As markets around the world put the brakes on a nascent comeback rally after only 3 sessions, legendary chart analyst Louise Yamada says it's a technical mess all over the world. "We are at a critical juncture right now," warns Yamada. Be it the BRICs, other Emerging Markets, or Europe, Yamada says "all of them have come into long-term sell signals" with the exception of Japan, Thailand, Jakarta, and a few U.S. markets.
As if the debt concerns out of Greece, Italy, and France weren't enough, word comes today that the global slowdown is hitting Europe's largest and most stable economy: Germany.
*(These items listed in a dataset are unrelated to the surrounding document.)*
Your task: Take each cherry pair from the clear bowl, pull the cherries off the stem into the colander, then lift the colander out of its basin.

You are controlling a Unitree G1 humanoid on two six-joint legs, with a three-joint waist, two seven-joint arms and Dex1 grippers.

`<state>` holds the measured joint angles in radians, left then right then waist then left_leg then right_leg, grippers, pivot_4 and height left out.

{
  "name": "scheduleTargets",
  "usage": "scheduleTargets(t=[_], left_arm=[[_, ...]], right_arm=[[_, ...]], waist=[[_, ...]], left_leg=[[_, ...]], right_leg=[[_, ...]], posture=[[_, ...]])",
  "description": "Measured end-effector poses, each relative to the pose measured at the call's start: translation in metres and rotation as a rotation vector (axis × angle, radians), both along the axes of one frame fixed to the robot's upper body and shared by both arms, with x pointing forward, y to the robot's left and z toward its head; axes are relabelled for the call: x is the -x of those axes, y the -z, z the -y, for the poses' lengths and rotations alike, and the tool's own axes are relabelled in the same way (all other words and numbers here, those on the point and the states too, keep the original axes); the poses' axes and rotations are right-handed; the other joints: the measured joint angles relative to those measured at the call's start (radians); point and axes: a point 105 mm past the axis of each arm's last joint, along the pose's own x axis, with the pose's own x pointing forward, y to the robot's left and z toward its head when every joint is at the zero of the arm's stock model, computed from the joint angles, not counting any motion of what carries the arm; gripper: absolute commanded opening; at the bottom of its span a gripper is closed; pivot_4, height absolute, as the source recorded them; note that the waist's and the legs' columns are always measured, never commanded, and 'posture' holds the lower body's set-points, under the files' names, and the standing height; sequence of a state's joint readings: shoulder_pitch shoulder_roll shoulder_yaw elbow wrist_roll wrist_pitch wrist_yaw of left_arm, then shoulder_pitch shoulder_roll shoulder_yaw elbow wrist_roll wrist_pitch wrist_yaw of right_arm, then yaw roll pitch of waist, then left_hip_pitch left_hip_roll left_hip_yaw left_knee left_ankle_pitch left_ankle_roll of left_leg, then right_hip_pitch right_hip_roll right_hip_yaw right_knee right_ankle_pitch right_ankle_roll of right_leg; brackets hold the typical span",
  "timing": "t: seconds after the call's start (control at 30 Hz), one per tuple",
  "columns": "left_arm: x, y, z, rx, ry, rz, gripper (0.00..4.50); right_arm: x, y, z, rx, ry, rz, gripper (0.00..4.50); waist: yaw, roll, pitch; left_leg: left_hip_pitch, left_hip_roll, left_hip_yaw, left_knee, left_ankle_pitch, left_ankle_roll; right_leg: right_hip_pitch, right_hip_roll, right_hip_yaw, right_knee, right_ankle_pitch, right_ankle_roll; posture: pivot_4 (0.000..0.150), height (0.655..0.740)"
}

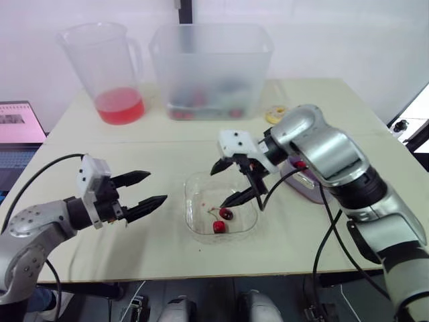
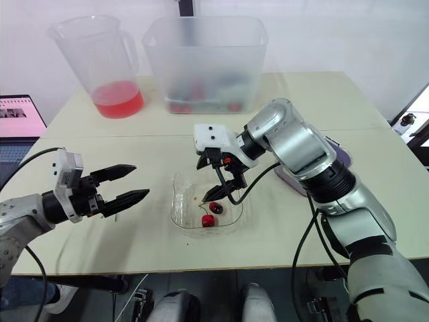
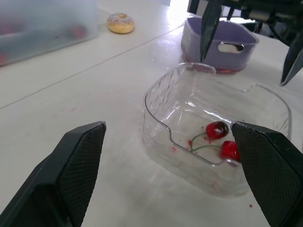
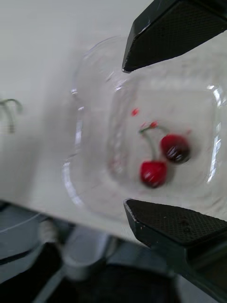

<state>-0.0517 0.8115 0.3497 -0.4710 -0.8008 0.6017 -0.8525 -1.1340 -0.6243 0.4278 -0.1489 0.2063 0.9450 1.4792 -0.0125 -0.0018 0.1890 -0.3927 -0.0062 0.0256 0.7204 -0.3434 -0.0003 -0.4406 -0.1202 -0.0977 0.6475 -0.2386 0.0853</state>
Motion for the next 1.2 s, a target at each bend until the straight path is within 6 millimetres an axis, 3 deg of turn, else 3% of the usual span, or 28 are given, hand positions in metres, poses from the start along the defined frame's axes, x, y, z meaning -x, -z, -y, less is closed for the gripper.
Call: scheduleTargets(t=[0.17, 0.33, 0.5, 0.6, 0.7, 1.17, 1.2], left_arm=[[0.000, 0.001, -0.011, -0.058, -0.025, 0.021, 4.43], [0.004, 0.006, -0.017, -0.090, -0.035, 0.017, 4.43], [0.009, 0.019, -0.021, -0.092, -0.055, -0.026, 4.43], [0.010, 0.019, -0.018, -0.081, -0.060, -0.017, 4.50], [0.013, 0.017, -0.013, -0.086, -0.049, -0.003, 4.50], [0.011, 0.014, -0.009, -0.082, -0.041, 0.012, 4.50], [0.011, 0.015, -0.008, -0.082, -0.038, 0.008, 4.50]], right_arm=[[-0.001, 0.006, 0.010, 0.036, 0.132, -0.134, 4.50], [-0.002, 0.044, 0.004, 0.211, 0.152, -0.145, 4.50], [-0.009, 0.068, -0.003, 0.302, 0.165, -0.079, 4.50], [-0.013, 0.076, -0.002, 0.334, 0.183, -0.050, 3.63], [-0.016, 0.086, 0.001, 0.365, 0.199, -0.024, 2.25], [-0.024, 0.104, 0.008, 0.428, 0.248, 0.027, 2.25], [-0.024, 0.105, 0.008, 0.429, 0.248, 0.028, 2.00]], waist=[[-0.001, 0.000, 0.000], [-0.006, 0.000, 0.000], [0.001, 0.000, 0.000], [0.002, 0.000, 0.000], [0.000, 0.000, 0.000], [-0.001, 0.000, 0.000], [-0.001, 0.000, 0.000]], left_leg=[[0.000, 0.000, 0.000, 0.000, 0.000, 0.000], [0.000, 0.000, 0.001, -0.001, 0.000, 0.000], [0.000, -0.001, 0.001, -0.001, 0.000, 0.000], [0.000, -0.001, 0.000, 0.000, 0.000, 0.000], [0.000, -0.001, 0.000, 0.000, 0.000, 0.000], [0.000, 0.000, 0.001, 0.000, 0.000, 0.000], [0.000, 0.000, 0.001, 0.000, 0.000, 0.000]], right_leg=[[0.000, 0.000, 0.000, 0.000, 0.000, 0.000], [-0.002, 0.000, 0.001, 0.000, 0.000, 0.000], [-0.001, 0.000, 0.001, 0.000, 0.000, 0.000], [-0.001, -0.001, 0.001, 0.000, 0.000, 0.000], [-0.001, 0.000, 0.001, 0.000, 0.000, 0.000], [-0.001, 0.000, 0.001, 0.000, 0.000, 0.000], [-0.001, 0.000, 0.001, 0.000, 0.000, 0.000]], posture=[[0.150, 0.6886], [0.150, 0.6886], [0.150, 0.6886], [0.150, 0.6886], [0.150, 0.6886], [0.150, 0.6886], [0.150, 0.6886]])
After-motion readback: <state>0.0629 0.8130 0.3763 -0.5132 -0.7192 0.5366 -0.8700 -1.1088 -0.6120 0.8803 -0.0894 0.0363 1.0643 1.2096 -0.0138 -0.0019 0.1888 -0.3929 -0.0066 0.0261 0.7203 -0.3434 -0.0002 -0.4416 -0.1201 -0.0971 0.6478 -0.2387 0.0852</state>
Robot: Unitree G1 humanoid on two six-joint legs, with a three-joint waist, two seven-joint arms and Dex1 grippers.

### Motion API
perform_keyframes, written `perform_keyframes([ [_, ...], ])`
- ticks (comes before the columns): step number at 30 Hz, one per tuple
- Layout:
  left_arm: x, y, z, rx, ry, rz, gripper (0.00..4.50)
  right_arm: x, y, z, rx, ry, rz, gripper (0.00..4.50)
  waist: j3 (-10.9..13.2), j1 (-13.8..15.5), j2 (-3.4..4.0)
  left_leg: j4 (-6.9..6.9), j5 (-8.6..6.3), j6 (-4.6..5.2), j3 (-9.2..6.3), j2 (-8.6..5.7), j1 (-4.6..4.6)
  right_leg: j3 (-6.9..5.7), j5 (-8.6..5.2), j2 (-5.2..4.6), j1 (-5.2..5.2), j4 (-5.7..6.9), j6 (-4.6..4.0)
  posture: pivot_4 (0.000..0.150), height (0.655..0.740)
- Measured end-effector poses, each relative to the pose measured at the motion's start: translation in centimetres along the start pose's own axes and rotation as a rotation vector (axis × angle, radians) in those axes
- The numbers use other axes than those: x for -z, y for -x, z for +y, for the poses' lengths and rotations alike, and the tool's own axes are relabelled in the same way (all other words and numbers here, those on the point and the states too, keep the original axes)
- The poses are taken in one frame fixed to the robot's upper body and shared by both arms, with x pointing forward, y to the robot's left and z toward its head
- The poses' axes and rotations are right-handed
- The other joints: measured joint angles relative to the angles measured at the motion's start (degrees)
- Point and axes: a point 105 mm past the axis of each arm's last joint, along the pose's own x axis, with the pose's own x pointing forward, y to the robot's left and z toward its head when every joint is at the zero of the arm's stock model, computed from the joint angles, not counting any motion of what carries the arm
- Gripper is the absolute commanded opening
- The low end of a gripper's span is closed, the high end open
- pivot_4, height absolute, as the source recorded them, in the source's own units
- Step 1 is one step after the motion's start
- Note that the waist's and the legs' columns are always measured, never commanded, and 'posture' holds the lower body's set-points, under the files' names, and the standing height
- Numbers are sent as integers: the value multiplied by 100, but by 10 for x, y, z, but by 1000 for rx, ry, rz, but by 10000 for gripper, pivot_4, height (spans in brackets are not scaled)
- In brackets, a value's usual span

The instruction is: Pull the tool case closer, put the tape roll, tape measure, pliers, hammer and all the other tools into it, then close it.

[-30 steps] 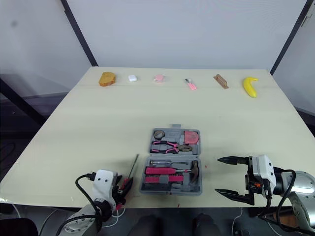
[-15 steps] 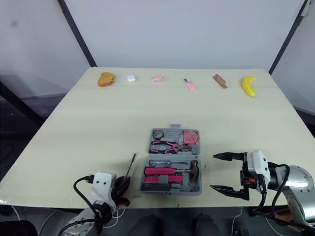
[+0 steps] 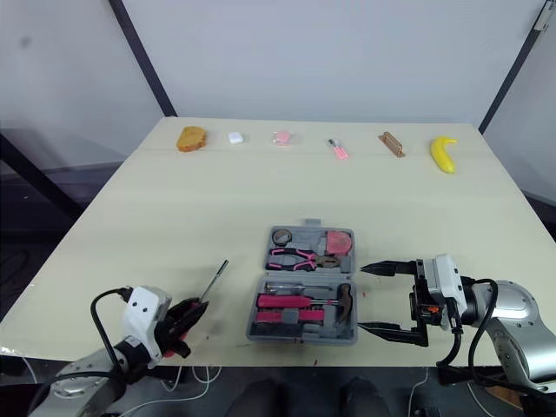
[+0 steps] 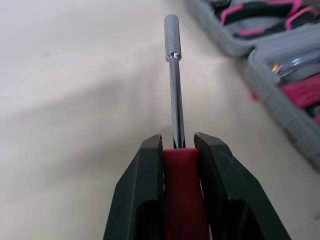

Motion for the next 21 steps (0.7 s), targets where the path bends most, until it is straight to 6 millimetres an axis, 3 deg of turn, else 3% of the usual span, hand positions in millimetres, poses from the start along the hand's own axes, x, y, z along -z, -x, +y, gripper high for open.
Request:
perform_keyframes([
  [4,-15,0,-6,153,-55,-11,5239,1,-3,1,-7,-7,-1,45000,1,-1,-1,0,0,0,2,0,0,0,0,0,0,-1,0,1500,7400],
  [9,-17,4,-15,350,-116,36,5239,1,-4,-2,12,-5,-7,45000,2,-6,2,-1,0,0,3,1,1,0,0,0,0,0,0,1500,7400],
  [16,-45,-9,-41,620,-260,-14,5239,5,2,-3,78,-24,4,45000,3,34,0,2,0,-1,5,-2,-3,-3,0,0,1,-2,1,1500,7400],
  [21,-51,-17,-58,757,-318,-10,5239,7,7,-2,110,-32,15,45000,4,-14,1,2,0,-1,4,1,-3,-2,0,7,0,1,0,1500,7400],
])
The country reported a weaker than expected second-quarter GDP rate of 0.1%, compared to 1.3% in Q1.
"Germany was the strongest market and it had a very severe setback...and went right to the bottom of the 2010 support," says Yamada. "So any further decline there and you bring into question whether the market goes to the 2009 lows."
In the case of the Germany's benchmark DAX (^GDAXI), that would be a fall to about 3600, nearly 40% below current levels. The index has suffered a 16% drop in August alone.
Another global powerhouse is also in question. Yamada points out that Hong Kong's Hang Seng Index (^HSI) is at the same ''critical juncture." Right now it sits at 2010 support levels and is now looking at the possibility of a further 40% support gap back to its 2009 trough.
But before you race off in search of a safe haven, Yamada says it's best to wait for some clear confirmation that the global downtrend has reversed. Until that happens, "rallies would be best used to lighten some positions."